Abstract

Summary:

We can expect climate change to alter the frequency, magnitude, timing, and location of many natural hazards. For example, heat waves are likely to become more frequent, and heavy downpours and flooding more common and more intense. Hurricanes will likely grow more dangerous, rising sea levels will mean more coastal flooding, and more-frequent and more-intense droughts will produce more wildfires. Children, particularly the poor and those in developing countries, are at risk.

Carolyn Kousky considers three ways that natural disasters may harm children disproportionately, often with long-lasting effects. First, disasters can damage children’s physical health. Children may be injured or killed, but they may also suffer from such things as malnutrition caused by disruptions in food supply or diarrheal illness caused by contaminated water. Moreover, disasters can cut off access to medical care, even for non-disaster-related illnesses. Second, disasters can cause mental health problems. Not only are disasters themselves stressful and frightening, but children can suffer psychological harm from the damage to their homes and possessions; from migration; from the grief of losing loved ones; from seeing parents or caregivers undergo stress; from neglect and abuse; and from breakdowns in social networks, neighborhoods, and local economies. Third, disasters can interrupt children’s education by displacing families, destroying schools, and pushing children into the labor force to help their families make ends meet in straitened times.
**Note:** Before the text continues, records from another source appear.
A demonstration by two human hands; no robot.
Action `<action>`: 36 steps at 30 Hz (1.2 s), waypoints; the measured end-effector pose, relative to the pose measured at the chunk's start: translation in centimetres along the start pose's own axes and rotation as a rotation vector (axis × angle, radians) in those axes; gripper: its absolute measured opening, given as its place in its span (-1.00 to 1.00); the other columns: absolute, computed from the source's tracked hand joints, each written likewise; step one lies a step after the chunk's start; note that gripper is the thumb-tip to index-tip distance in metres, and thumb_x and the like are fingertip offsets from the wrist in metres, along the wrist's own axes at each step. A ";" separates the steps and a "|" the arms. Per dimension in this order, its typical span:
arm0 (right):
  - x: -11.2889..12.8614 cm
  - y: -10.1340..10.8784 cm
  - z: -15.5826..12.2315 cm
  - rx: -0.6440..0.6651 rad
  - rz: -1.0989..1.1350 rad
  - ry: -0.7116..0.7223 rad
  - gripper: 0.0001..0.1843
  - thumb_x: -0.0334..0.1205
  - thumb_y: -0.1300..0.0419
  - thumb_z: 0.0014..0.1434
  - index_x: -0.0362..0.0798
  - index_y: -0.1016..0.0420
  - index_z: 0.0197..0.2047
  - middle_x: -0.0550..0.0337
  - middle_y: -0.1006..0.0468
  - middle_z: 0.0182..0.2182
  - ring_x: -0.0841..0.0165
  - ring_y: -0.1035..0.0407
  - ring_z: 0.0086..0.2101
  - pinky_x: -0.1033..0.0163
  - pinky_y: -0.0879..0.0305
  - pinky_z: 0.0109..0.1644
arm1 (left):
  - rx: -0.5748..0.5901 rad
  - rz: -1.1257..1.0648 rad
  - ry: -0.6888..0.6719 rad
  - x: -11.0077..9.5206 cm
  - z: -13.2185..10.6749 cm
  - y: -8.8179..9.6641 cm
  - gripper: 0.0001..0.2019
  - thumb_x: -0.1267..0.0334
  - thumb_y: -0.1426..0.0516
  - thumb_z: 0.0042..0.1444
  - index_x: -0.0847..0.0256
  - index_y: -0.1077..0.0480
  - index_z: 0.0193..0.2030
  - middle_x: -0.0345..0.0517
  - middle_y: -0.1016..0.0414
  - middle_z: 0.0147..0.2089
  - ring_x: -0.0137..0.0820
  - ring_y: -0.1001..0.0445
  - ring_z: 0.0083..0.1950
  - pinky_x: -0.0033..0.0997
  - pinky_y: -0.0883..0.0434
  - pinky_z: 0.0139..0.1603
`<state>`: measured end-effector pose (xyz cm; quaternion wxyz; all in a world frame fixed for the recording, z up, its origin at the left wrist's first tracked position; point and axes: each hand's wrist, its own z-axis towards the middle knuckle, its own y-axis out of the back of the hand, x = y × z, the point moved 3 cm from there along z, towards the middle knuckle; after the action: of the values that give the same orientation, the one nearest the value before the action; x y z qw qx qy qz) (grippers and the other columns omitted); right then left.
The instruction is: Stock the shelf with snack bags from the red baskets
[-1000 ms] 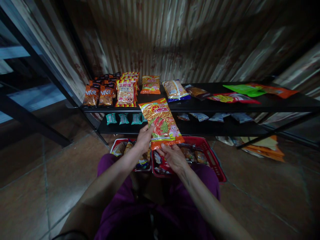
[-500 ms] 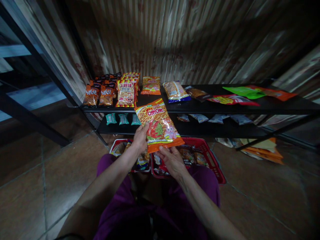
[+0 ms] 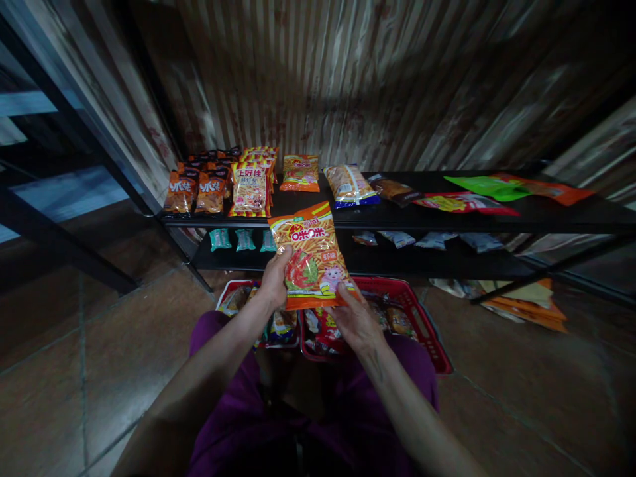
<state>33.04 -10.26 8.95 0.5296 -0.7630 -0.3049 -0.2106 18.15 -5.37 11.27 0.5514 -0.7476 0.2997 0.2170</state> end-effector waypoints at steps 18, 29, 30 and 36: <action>-1.4 1.5 -0.5 -0.031 0.015 -0.066 -0.51 -0.33 -0.41 -0.19 0.18 -0.46 -0.15 0.34 -0.63 -0.32 0.34 -0.52 -0.30 0.32 -0.50 -0.39 | -0.102 -0.004 -0.052 -0.2 1.3 0.4 -0.72 0.24 -0.31 -0.18 0.24 -0.43 -0.29 -0.15 -0.57 -0.37 -0.33 -0.53 -0.38 -0.17 -0.48 -0.15; -1.1 2.4 -0.2 0.029 0.028 -0.130 -0.61 -0.29 -0.44 -0.24 0.11 -0.46 -0.29 0.31 -0.63 -0.29 0.31 -0.53 -0.29 0.30 -0.53 -0.31 | -0.015 0.058 -0.126 -1.3 1.5 0.1 -0.70 0.18 -0.31 -0.20 0.25 -0.44 -0.30 -0.12 -0.56 -0.32 -0.33 -0.52 -0.30 -0.28 -0.41 -0.11; -1.1 2.4 -0.2 0.035 0.028 -0.124 -0.62 -0.30 -0.44 -0.23 0.11 -0.46 -0.30 0.31 -0.63 -0.29 0.31 -0.53 -0.29 0.29 -0.54 -0.31 | 0.004 0.071 -0.155 -1.5 1.6 0.1 -0.70 0.17 -0.31 -0.20 0.24 -0.44 -0.30 -0.13 -0.56 -0.32 -0.34 -0.51 -0.30 -0.30 -0.41 -0.12; -1.2 2.7 -0.6 -0.046 0.057 -0.126 -0.61 -0.38 -0.44 -0.25 0.11 -0.44 -0.33 0.35 -0.64 -0.37 0.35 -0.53 -0.36 0.32 -0.52 -0.39 | -0.115 0.201 -0.238 -2.4 1.8 0.3 -0.73 0.15 -0.29 -0.16 0.21 -0.42 -0.32 -0.12 -0.53 -0.29 -0.28 -0.48 -0.18 -0.27 -0.36 -0.06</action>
<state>34.02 -11.82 6.53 0.4973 -0.7952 -0.3108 -0.1542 16.19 -3.20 12.14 0.5148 -0.7133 0.2928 0.3749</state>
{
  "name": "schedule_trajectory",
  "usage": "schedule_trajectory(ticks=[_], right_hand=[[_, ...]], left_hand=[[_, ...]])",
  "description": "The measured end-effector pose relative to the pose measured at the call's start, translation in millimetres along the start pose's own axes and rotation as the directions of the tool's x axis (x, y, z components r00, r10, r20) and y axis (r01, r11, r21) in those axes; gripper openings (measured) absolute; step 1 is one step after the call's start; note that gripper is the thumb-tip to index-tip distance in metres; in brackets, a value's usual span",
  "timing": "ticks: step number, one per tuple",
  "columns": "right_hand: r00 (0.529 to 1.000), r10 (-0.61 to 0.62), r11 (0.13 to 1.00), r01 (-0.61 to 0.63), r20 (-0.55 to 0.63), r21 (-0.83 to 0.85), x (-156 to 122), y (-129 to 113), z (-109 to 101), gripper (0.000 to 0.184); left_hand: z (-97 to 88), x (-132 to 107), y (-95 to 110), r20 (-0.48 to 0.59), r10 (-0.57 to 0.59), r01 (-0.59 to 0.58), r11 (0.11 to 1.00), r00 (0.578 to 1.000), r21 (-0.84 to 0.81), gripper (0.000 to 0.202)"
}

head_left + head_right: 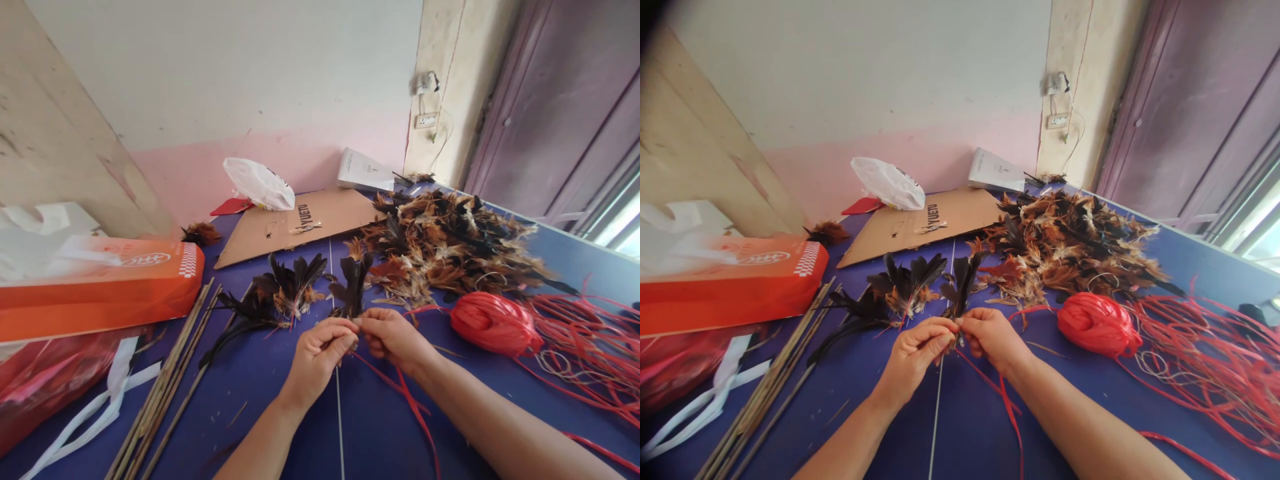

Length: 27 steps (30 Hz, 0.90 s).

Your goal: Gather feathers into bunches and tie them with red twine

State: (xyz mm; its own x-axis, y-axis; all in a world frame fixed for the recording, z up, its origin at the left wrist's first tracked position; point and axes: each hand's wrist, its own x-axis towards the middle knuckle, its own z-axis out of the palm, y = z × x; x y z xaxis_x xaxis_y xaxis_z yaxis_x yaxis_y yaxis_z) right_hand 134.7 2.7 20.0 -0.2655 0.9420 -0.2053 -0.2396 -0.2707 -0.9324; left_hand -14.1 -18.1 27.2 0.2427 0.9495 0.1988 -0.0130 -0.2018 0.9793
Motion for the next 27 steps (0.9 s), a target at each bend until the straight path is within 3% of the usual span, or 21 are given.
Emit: schedule_trajectory(ticks=[4, 9, 13, 16, 23, 27], right_hand=[[0.995, 0.082, 0.994, -0.079, 0.047, -0.07, 1.5, 3.9, -3.4, 0.02], [0.997, 0.063, 0.925, -0.044, 0.038, -0.377, 0.4, 5.9, -4.4, 0.004], [0.999, -0.036, 0.862, 0.049, 0.035, -0.504, -0.8, 6.2, -9.4, 0.034], [0.995, -0.086, 0.835, 0.102, 0.055, -0.54, 0.8, 8.2, -14.8, 0.033], [0.986, -0.136, 0.819, 0.165, 0.092, -0.55, -1.2, 4.6, -13.6, 0.029], [0.967, -0.204, 0.795, 0.255, 0.153, -0.55, -7.6, -0.5, -3.0, 0.024]], left_hand=[[-4.0, 3.0, -7.4, 0.104, -0.097, 0.093, 0.995, 0.99, 0.037, 0.021], [-5.7, 6.7, -11.8, 0.097, -0.164, 0.155, 0.983, 0.982, 0.094, 0.022], [-3.9, 8.5, -16.7, 0.076, -0.241, 0.235, 0.969, 0.968, 0.076, 0.018], [-3.6, 9.4, -21.4, 0.064, -0.281, 0.279, 0.96, 0.958, 0.039, 0.016], [-3.2, 9.4, -24.8, 0.036, -0.268, 0.266, 0.962, 0.963, 0.065, 0.014], [-2.4, 7.8, -23.3, 0.055, -0.187, 0.177, 0.973, 0.981, 0.15, 0.013]])
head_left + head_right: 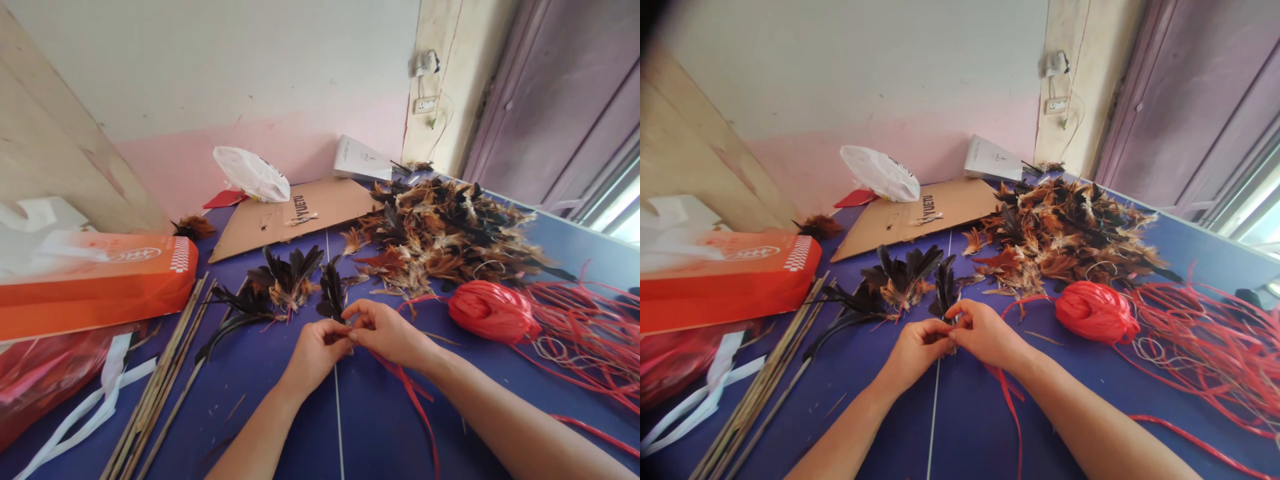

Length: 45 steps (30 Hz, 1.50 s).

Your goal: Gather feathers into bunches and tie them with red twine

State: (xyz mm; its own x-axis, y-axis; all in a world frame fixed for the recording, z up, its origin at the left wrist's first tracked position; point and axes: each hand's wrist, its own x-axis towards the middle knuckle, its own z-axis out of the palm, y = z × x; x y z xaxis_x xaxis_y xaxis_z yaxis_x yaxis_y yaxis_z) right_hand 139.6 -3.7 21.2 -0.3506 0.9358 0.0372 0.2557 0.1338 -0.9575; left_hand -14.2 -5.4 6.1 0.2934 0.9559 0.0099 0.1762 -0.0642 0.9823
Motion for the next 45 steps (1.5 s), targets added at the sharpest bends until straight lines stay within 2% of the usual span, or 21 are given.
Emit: schedule_trajectory(ticks=[4, 7, 8, 10, 13, 16, 18, 21, 24, 29, 33, 35, 39, 42, 45], right_hand=[[0.998, -0.059, 0.994, 0.059, -0.002, 0.095, 0.6, -4.8, 3.7, 0.023], [0.995, -0.067, 0.98, 0.079, -0.073, 0.184, 3.0, -5.3, -2.1, 0.022], [0.99, -0.08, 0.984, 0.096, -0.113, 0.147, 3.6, -5.4, -5.1, 0.02], [0.974, -0.16, 0.987, 0.157, -0.163, -0.029, 3.8, -5.8, -10.5, 0.018], [0.932, -0.349, 0.903, 0.304, -0.104, -0.303, 2.1, -5.7, -13.3, 0.022], [0.894, -0.447, 0.803, 0.381, -0.039, -0.459, 0.2, -3.8, -10.1, 0.021], [0.892, -0.451, 0.765, 0.362, -0.042, -0.533, -0.3, -2.2, -7.4, 0.015], [0.906, -0.419, 0.765, 0.319, -0.058, -0.56, -0.4, -1.1, -4.9, 0.015], [0.926, -0.375, 0.802, 0.295, -0.053, -0.52, -0.8, -2.6, -3.5, 0.012], [0.956, -0.292, 0.868, 0.282, 0.038, -0.408, -2.3, -8.1, -5.3, 0.011], [0.957, -0.276, 0.89, 0.291, 0.093, -0.351, -3.0, -11.2, -10.4, 0.009], [0.956, -0.285, 0.915, 0.294, 0.073, -0.278, -2.8, -10.9, -11.4, 0.007], [0.98, -0.181, 0.969, 0.193, 0.088, -0.155, -2.5, -7.4, -8.0, 0.026], [0.967, -0.239, 0.938, 0.252, 0.085, -0.238, -2.0, -4.8, -4.5, 0.026], [0.942, -0.333, 0.885, 0.33, 0.047, -0.328, -0.4, -1.9, -1.8, 0.021]], left_hand=[[-3.9, 0.0, -1.0, -0.036, 0.113, -0.108, 0.987, 0.993, 0.119, 0.011], [-9.0, 2.3, -2.9, -0.046, 0.068, -0.066, 0.996, 0.997, 0.06, 0.013], [-10.7, 3.2, -3.3, -0.038, 0.039, -0.038, 0.999, 0.999, 0.016, 0.014], [-13.7, 4.7, -3.4, -0.017, -0.006, 0.005, 0.998, 1.0, -0.056, 0.016], [-16.2, 5.4, -1.6, 0.0, -0.031, 0.031, 0.995, 1.0, -0.097, 0.019], [-16.6, 4.3, 0.6, 0.005, -0.032, 0.033, 0.994, 0.999, -0.107, 0.018], [-16.5, 3.6, 1.6, 0.014, -0.034, 0.036, 0.993, 0.999, -0.116, 0.018], [-16.5, 3.8, 2.5, 0.026, -0.048, 0.051, 0.988, 0.999, -0.143, 0.017], [-17.2, 4.9, 2.7, 0.018, -0.07, 0.072, 0.978, 0.997, -0.194, 0.016], [-18.3, 4.9, 0.9, 0.024, -0.152, 0.152, 0.941, 0.988, -0.301, 0.017], [-18.4, 4.2, -0.9, 0.039, -0.19, 0.192, 0.928, 0.981, -0.32, 0.018], [-18.4, 3.8, -1.1, 0.052, -0.163, 0.171, 0.932, 0.985, -0.319, 0.016], [-16.7, 1.8, -0.3, 0.104, -0.069, 0.096, 0.955, 0.992, -0.281, 0.014], [-14.3, 0.6, -0.5, 0.103, -0.025, 0.044, 0.98, 0.994, -0.193, 0.012], [-12.3, 0.3, -1.8, 0.039, 0.03, -0.029, 0.999, 0.999, -0.036, 0.009]])
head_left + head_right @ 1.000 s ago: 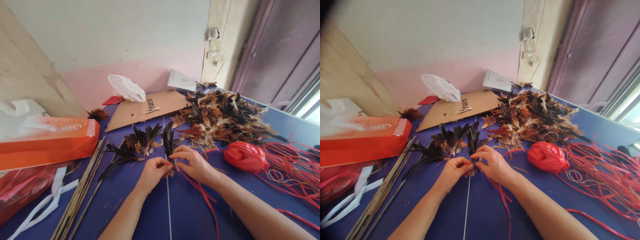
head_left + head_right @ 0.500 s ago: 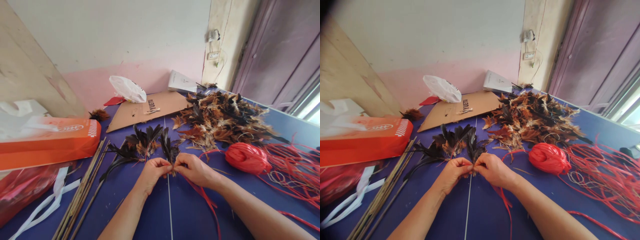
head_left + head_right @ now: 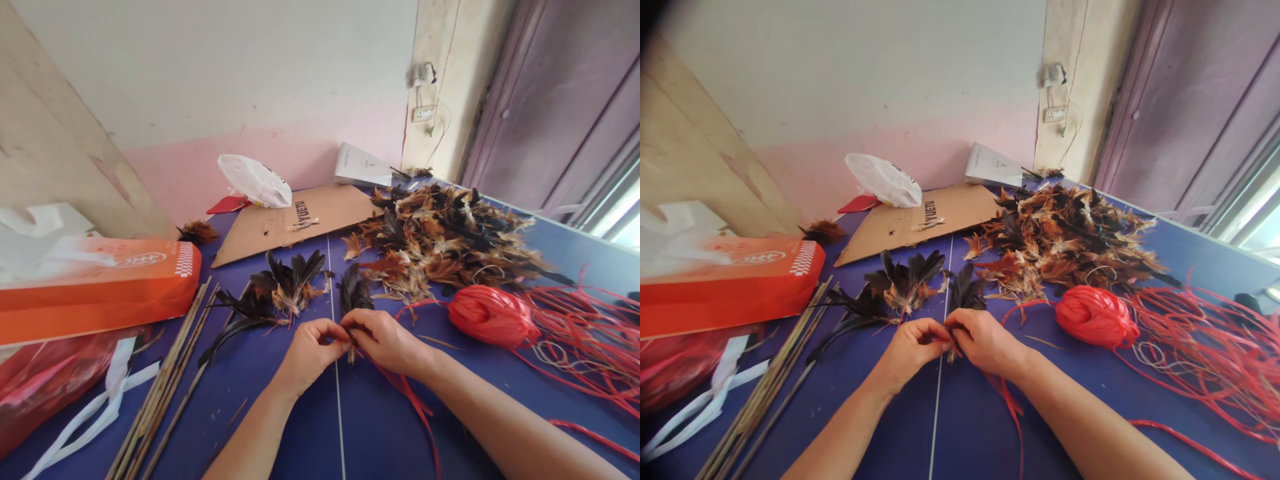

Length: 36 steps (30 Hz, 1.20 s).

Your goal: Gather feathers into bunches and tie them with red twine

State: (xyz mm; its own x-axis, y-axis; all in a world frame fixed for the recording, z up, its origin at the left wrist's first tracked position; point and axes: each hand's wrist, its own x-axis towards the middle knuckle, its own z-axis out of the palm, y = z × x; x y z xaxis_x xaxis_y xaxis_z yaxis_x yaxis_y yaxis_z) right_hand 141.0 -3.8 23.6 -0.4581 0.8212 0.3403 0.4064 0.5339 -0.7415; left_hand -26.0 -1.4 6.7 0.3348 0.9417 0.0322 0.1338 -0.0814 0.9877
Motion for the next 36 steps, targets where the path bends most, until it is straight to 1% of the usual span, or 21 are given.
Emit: schedule_trajectory(ticks=[3, 6, 8, 10, 13, 15, 18, 21, 24, 26, 27, 29, 30, 32, 34, 36], right_hand=[[1.0, 0.013, 1.0, -0.013, -0.02, 0.01, 1.0, 3.9, 4.0, 0.019], [0.997, 0.054, 0.997, -0.051, -0.058, 0.055, 2.3, 8.2, 8.3, 0.016], [0.993, 0.093, 0.991, -0.086, -0.069, 0.101, 3.2, 10.4, 10.7, 0.016], [0.99, 0.128, 0.981, -0.117, -0.064, 0.153, 4.0, 11.5, 11.8, 0.018], [0.987, 0.156, 0.97, -0.147, -0.037, 0.193, 4.9, 11.0, 10.1, 0.024], [0.986, 0.166, 0.965, -0.161, -0.009, 0.205, 5.4, 9.9, 7.6, 0.025], [0.977, 0.211, 0.946, -0.209, 0.016, 0.246, 5.7, 8.7, 5.0, 0.019], [0.952, 0.306, 0.896, -0.297, 0.025, 0.33, 5.3, 8.7, 6.9, 0.013], [0.941, 0.34, 0.859, -0.307, -0.006, 0.41, 4.4, 9.7, 11.5, 0.008], [0.941, 0.338, 0.829, -0.285, -0.025, 0.48, 4.3, 11.0, 13.3, 0.011], [0.94, 0.34, 0.806, -0.282, -0.017, 0.52, 4.5, 11.9, 13.5, 0.016], [0.937, 0.347, 0.76, -0.303, 0.035, 0.575, 5.1, 13.7, 12.6, 0.023], [0.935, 0.349, 0.75, -0.321, 0.066, 0.579, 5.5, 14.5, 12.0, 0.024], [0.93, 0.353, 0.758, -0.349, 0.104, 0.551, 6.1, 16.3, 11.0, 0.021], [0.925, 0.361, 0.776, -0.367, 0.115, 0.513, 6.1, 18.0, 10.6, 0.015], [0.923, 0.365, 0.774, -0.374, 0.123, 0.511, 5.7, 19.5, 10.2, 0.012]], left_hand=[[1.5, -1.2, 0.3, -0.076, 0.134, -0.113, 0.966, 0.988, 0.234, 0.005], [3.7, -4.0, 3.5, -0.088, 0.311, -0.243, 0.864, 0.946, 0.442, 0.01], [5.1, -5.6, 6.1, -0.085, 0.405, -0.304, 0.793, 0.91, 0.529, 0.014], [5.9, -6.6, 7.8, -0.09, 0.478, -0.343, 0.738, 0.874, 0.582, 0.015], [6.0, -7.3, 8.1, -0.073, 0.543, -0.379, 0.67, 0.837, 0.638, 0.015], [5.7, -7.7, 7.7, -0.05, 0.56, -0.386, 0.632, 0.827, 0.672, 0.016], [5.6, -8.4, 7.6, -0.035, 0.566, -0.38, 0.597, 0.824, 0.707, 0.015], [6.2, -8.7, 8.3, -0.038, 0.565, -0.371, 0.591, 0.824, 0.716, 0.014], [6.4, -8.3, 8.7, -0.032, 0.568, -0.379, 0.589, 0.822, 0.714, 0.014], [6.0, -7.9, 8.5, -0.026, 0.569, -0.381, 0.584, 0.822, 0.716, 0.014], [5.8, -7.8, 8.3, -0.023, 0.567, -0.381, 0.582, 0.823, 0.719, 0.014], [5.3, -7.9, 7.9, -0.017, 0.562, -0.379, 0.579, 0.827, 0.722, 0.014], [5.2, -8.1, 7.8, -0.013, 0.561, -0.382, 0.579, 0.827, 0.721, 0.014], [5.2, -8.4, 7.8, -0.006, 0.562, -0.389, 0.579, 0.827, 0.716, 0.014], [5.3, -8.8, 8.1, -0.005, 0.563, -0.391, 0.58, 0.826, 0.714, 0.014], [5.3, -9.2, 8.8, -0.007, 0.561, -0.389, 0.582, 0.828, 0.714, 0.014]])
How can we mitigate the dangers to children even as disasters become more powerful and more frequent? For one thing, we can prepare for disasters before they strike, for example, by strengthening school buildings and houses. Kousky also describes actions that have been proven to help children after a disaster, such as quickly reuniting them with parents and caregivers. Finally, a range of policies not designed for disasters can nonetheless help mitigate the harm disasters cause children and their families. In fact, Kousky writes, using existing safety net programs may be easier, faster, and more effective than creating entirely new programs after a disaster occurs.